ErrolTheDragon · 27/10/2018 23:42

My guess is your neighbours must be heating their apartments with electric heaters and you're getting the benefit. The other possibility is if it's sunny and you're getting a lot of thermal gain that way. You won't be losing heat to the sides, and not too much upwards compared with a house or top floor.

EnidButton · 27/10/2018 23:48

I'd say your neighbours on either side have their heating on a lot. Some of the warmest houses I've been in have been terraced houses because the heat from neighbour's houses leak a bit into each others. Plus the very thick Victorian/Edwardian walls.

Our detached is bloody freezing without the heating on. Modern insulation my backside.

DisgraceToTheYChromosome · 27/10/2018 23:54

The ground still has a lot of heat left over from summer. Our shower has a temperature guage, and the cold water is still coming into the house at around 16-18 °C.

AngeloMysterioso · 28/10/2018 01:38

I’ve got you beat- it’s 24.5 in mine! We hardly ever have our heating on Grin. We’re on the top floor of a block of flats so get all the heat from below, the roof is black so on sunny days we get heat from above, and we have floor to ceiling windows so when the sun shines in the place basically turns into a greenhouse. The summer heatwave was absolute hell but it comes in handy in winter!

Toddlerteaplease · 28/10/2018 01:49

My friend used to live in a 60's tower block and never had the hearing on as it was warm enough (for him)

wowfudge · 28/10/2018 05:23

Heat from the sun through the windows is called solar gain.

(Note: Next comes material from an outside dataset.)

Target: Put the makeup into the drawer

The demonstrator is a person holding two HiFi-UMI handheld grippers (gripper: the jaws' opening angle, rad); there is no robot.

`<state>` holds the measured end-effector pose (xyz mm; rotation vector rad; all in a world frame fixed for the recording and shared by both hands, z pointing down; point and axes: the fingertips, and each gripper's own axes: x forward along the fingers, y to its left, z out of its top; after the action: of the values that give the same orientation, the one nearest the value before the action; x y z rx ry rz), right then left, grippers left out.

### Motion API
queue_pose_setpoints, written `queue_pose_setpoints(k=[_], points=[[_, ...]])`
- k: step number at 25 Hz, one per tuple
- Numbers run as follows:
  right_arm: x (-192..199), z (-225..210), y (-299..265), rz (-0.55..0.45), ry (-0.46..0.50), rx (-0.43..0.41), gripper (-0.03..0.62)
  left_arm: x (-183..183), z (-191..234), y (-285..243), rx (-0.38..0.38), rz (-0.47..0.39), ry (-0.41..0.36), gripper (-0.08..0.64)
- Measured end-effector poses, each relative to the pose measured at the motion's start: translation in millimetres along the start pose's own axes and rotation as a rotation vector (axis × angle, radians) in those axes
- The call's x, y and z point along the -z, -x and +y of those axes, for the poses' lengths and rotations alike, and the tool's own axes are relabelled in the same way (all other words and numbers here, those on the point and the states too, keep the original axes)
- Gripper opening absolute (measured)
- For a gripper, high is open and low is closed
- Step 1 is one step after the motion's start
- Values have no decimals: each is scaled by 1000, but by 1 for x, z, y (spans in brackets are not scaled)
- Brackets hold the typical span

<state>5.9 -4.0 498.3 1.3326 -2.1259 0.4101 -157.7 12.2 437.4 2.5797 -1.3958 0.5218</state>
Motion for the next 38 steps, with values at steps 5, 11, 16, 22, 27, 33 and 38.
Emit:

TheFifthKey · 28/10/2018 05:40

I live in a three story modern townhouse, and I sleep with the window open all year round. The thermostat is set to 16 because if I go nuts and put the heating on to 18, it gets so warm people start stripping layers off and sweating like crazy! I don’t know what temperature it really is but about ten minutes of heating on warms the whole big house. I just think it’s how modern buildings are.

Vitalogy · 28/10/2018 05:55

The thing is you need to be able to control your own apartment temperature. Are there vents? Air conditioner type things?

DBN1 · 28/10/2018 06:11

AngeloMysterioso don't you find that the cold comes in from all the glass though? We've got floor to ceiling too, way too hot in the summer and now getting bloody cold at night!
We've got blinds not curtains, I think this could be the problem.

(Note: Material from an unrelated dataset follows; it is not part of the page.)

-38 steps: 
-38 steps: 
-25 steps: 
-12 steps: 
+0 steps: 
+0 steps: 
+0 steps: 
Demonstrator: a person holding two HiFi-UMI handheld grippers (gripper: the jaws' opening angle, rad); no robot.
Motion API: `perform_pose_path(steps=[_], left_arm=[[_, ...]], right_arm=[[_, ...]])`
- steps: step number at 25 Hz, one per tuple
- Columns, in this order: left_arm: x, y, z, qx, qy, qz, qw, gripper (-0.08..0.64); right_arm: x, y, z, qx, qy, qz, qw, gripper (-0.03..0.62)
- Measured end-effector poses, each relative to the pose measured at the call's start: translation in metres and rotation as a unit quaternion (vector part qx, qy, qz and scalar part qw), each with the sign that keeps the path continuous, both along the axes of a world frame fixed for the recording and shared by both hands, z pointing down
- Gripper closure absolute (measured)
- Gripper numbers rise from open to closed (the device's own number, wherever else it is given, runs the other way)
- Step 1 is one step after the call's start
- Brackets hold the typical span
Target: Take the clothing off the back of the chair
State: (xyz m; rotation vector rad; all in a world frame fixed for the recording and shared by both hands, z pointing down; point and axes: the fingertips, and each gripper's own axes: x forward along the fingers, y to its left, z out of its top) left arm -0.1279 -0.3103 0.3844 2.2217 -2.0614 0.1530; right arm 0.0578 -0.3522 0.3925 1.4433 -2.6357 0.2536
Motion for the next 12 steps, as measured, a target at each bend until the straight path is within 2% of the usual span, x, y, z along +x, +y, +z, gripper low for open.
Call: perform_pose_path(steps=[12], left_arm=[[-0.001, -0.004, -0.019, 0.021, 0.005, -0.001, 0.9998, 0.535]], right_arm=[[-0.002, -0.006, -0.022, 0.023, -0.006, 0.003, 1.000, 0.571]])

Sonjing · 28/10/2018 07:20

The weird thing is that during summer time it was cooler inside than outside (where I live it got pretty warm, up to 32/33).

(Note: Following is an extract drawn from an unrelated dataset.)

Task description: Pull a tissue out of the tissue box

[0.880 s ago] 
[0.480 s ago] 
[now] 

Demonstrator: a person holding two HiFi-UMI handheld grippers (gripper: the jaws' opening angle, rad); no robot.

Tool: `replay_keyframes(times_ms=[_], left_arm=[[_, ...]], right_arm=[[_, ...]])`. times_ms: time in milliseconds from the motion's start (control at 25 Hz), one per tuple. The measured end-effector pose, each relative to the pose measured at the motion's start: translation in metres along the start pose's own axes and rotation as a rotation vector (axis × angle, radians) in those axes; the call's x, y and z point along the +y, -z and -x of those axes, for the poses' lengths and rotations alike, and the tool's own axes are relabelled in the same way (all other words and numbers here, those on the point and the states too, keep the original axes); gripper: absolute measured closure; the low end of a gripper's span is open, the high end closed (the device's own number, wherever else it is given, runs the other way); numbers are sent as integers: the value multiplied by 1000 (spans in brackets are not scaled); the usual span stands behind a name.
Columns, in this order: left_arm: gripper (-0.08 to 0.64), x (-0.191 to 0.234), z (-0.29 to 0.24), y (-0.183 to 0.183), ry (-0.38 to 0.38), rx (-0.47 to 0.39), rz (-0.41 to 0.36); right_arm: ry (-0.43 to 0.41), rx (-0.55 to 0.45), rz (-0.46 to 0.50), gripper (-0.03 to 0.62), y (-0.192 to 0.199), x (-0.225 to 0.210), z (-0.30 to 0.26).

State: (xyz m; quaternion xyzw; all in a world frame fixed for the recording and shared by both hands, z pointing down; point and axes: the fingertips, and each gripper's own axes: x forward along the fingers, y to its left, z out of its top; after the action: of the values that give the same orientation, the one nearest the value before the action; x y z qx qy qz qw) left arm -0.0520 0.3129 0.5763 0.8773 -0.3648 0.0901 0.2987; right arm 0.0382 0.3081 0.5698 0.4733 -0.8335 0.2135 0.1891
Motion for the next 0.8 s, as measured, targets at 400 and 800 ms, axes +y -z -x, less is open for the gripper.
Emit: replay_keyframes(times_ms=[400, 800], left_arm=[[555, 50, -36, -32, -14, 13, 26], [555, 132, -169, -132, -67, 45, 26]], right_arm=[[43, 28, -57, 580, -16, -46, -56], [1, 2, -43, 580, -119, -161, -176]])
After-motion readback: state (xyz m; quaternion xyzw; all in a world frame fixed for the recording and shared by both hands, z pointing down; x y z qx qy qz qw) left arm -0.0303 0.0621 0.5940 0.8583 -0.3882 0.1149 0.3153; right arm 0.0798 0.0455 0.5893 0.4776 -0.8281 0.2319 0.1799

I sometimes slept with the windows open and it was really comfortable, not too hot at all!

I moved into this apartment in July, so this is the first Autumn/ Winter that I experience here.

OP posts:
DaysDragonBy · 28/10/2018 07:24

Neighbours. If your top neighbours are heating then no heat will escape upwards.
Then you have from both sides.
What is underneath you?

fussychica · 28/10/2018 07:44

Solar gain is called free heat in our houseSmile.

We live in a 70s detached bungalow with big double glazed windows and great insulation. It's the only house I've lived in where I've never been cold and that includes the 8 years I spent living in southern Spain.

AngeloMysterioso · 28/10/2018 09:12

DBN1 It certainly doesn’t seem to! We’ve got blinds as well. It only cools down if we actually open the windows otherwise it just stays hot.